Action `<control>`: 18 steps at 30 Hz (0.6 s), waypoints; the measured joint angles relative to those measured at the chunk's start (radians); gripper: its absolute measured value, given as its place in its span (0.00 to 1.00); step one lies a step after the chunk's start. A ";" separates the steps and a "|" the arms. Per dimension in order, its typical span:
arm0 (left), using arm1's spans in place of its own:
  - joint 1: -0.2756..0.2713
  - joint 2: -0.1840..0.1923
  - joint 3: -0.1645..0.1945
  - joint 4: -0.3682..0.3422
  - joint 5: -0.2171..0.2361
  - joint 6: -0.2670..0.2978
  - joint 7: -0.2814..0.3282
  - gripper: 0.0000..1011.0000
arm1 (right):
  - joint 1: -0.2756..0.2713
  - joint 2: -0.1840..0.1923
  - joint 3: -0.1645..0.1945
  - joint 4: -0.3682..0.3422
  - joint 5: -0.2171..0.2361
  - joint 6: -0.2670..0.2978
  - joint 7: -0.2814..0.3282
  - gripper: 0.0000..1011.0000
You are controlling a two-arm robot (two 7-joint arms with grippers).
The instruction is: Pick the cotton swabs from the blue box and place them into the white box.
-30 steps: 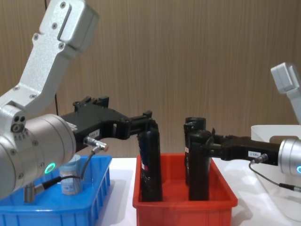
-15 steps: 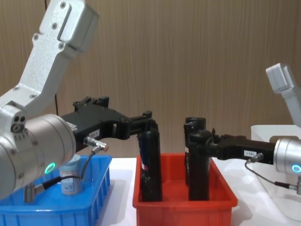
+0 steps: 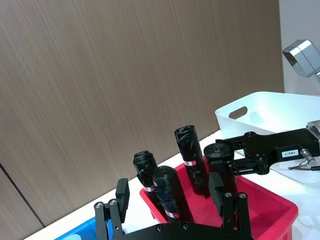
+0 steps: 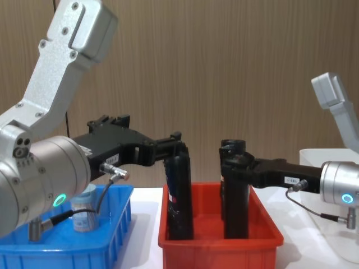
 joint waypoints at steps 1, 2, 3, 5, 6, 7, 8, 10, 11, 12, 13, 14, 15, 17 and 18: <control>0.000 0.000 0.000 0.000 0.000 0.000 0.000 0.99 | 0.001 -0.001 0.000 0.002 0.000 -0.001 0.001 0.57; 0.000 0.000 0.000 0.000 0.000 0.000 0.000 0.99 | 0.002 -0.001 0.000 0.004 0.000 -0.003 0.004 0.56; 0.000 0.000 0.000 0.000 0.000 0.000 0.000 0.99 | 0.003 -0.002 0.000 0.004 0.000 -0.005 0.006 0.56; 0.000 0.000 0.000 0.000 0.000 0.000 0.000 0.99 | 0.003 -0.002 0.000 0.004 0.001 -0.007 0.006 0.55; 0.000 0.000 0.000 0.000 0.000 0.000 0.000 0.99 | 0.003 -0.002 0.000 0.003 0.001 -0.007 0.007 0.55; 0.000 0.000 0.000 0.000 0.000 0.000 0.000 0.99 | 0.003 -0.002 0.000 0.003 0.001 -0.007 0.007 0.55; 0.000 0.000 0.000 0.000 0.000 0.000 0.000 0.99 | 0.002 -0.002 0.001 -0.005 0.001 -0.007 0.008 0.54; 0.000 0.000 0.000 0.000 0.000 0.000 0.000 0.99 | -0.001 0.000 0.002 -0.016 0.001 -0.005 0.008 0.54; 0.000 0.000 0.000 0.000 0.000 0.000 0.000 0.99 | -0.007 0.002 0.003 -0.030 0.002 -0.001 0.008 0.54; 0.000 0.000 0.000 0.000 0.000 0.000 0.000 0.99 | -0.010 0.004 0.004 -0.039 0.002 0.001 0.008 0.54; 0.000 0.000 0.000 0.000 0.000 0.000 0.000 0.99 | -0.020 0.008 0.006 -0.063 0.002 0.009 0.008 0.54; 0.000 0.000 0.000 0.000 0.000 0.000 0.000 0.99 | -0.026 0.010 0.007 -0.077 0.003 0.014 0.007 0.54; 0.000 0.000 0.000 0.000 0.000 0.000 0.000 0.99 | -0.031 0.012 0.008 -0.089 0.003 0.018 0.006 0.54; 0.000 0.000 0.000 0.000 0.000 0.000 0.000 0.99 | -0.049 0.019 0.013 -0.137 0.005 0.035 0.000 0.54; 0.000 0.000 0.000 0.000 0.000 0.000 0.000 0.99 | -0.055 0.022 0.014 -0.153 0.006 0.041 -0.002 0.54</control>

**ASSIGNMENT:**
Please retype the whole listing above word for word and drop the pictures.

**ANSWER BELOW:**
Action `<control>`: 18 steps at 30 Hz (0.6 s), waypoints; the measured joint angles relative to those measured at the chunk's start (radians); gripper: its absolute measured value, given as its place in its span (0.00 to 1.00); step one lies a step after the chunk's start. A ";" separates the steps and a "|" the arms. Per dimension in order, its typical span:
arm0 (left), using arm1's spans in place of its own:
  - joint 1: -0.2756..0.2713
  - joint 2: -0.1840..0.1923
  - joint 3: -0.1645..0.1945
  - joint 4: -0.3682..0.3422
  - joint 5: -0.2171..0.2361
  - joint 6: -0.2670..0.2978
  - joint 7: -0.2814..0.3282
  - gripper: 0.0000..1011.0000
arm1 (right):
  - joint 1: -0.2756..0.2713
  - joint 2: -0.1840..0.1923
  - joint 3: -0.1645..0.1945
  - joint 4: -0.3682..0.3422
  - joint 5: -0.2171..0.2361
  - joint 6: -0.2670..0.2978
  - joint 7: -0.2814..0.3282
  - gripper: 0.0000..1011.0000
You are controlling a two-arm robot (two 7-joint arms with grippers).
The instruction is: Pick the cotton swabs from the blue box and place them into the white box.
-30 steps: 
-15 steps: 
+0 steps: 
+0 steps: 
 joint waypoints at steps 1, 2, 3, 5, 6, 7, 8, 10, 11, 12, 13, 14, 15, 17 and 18: <control>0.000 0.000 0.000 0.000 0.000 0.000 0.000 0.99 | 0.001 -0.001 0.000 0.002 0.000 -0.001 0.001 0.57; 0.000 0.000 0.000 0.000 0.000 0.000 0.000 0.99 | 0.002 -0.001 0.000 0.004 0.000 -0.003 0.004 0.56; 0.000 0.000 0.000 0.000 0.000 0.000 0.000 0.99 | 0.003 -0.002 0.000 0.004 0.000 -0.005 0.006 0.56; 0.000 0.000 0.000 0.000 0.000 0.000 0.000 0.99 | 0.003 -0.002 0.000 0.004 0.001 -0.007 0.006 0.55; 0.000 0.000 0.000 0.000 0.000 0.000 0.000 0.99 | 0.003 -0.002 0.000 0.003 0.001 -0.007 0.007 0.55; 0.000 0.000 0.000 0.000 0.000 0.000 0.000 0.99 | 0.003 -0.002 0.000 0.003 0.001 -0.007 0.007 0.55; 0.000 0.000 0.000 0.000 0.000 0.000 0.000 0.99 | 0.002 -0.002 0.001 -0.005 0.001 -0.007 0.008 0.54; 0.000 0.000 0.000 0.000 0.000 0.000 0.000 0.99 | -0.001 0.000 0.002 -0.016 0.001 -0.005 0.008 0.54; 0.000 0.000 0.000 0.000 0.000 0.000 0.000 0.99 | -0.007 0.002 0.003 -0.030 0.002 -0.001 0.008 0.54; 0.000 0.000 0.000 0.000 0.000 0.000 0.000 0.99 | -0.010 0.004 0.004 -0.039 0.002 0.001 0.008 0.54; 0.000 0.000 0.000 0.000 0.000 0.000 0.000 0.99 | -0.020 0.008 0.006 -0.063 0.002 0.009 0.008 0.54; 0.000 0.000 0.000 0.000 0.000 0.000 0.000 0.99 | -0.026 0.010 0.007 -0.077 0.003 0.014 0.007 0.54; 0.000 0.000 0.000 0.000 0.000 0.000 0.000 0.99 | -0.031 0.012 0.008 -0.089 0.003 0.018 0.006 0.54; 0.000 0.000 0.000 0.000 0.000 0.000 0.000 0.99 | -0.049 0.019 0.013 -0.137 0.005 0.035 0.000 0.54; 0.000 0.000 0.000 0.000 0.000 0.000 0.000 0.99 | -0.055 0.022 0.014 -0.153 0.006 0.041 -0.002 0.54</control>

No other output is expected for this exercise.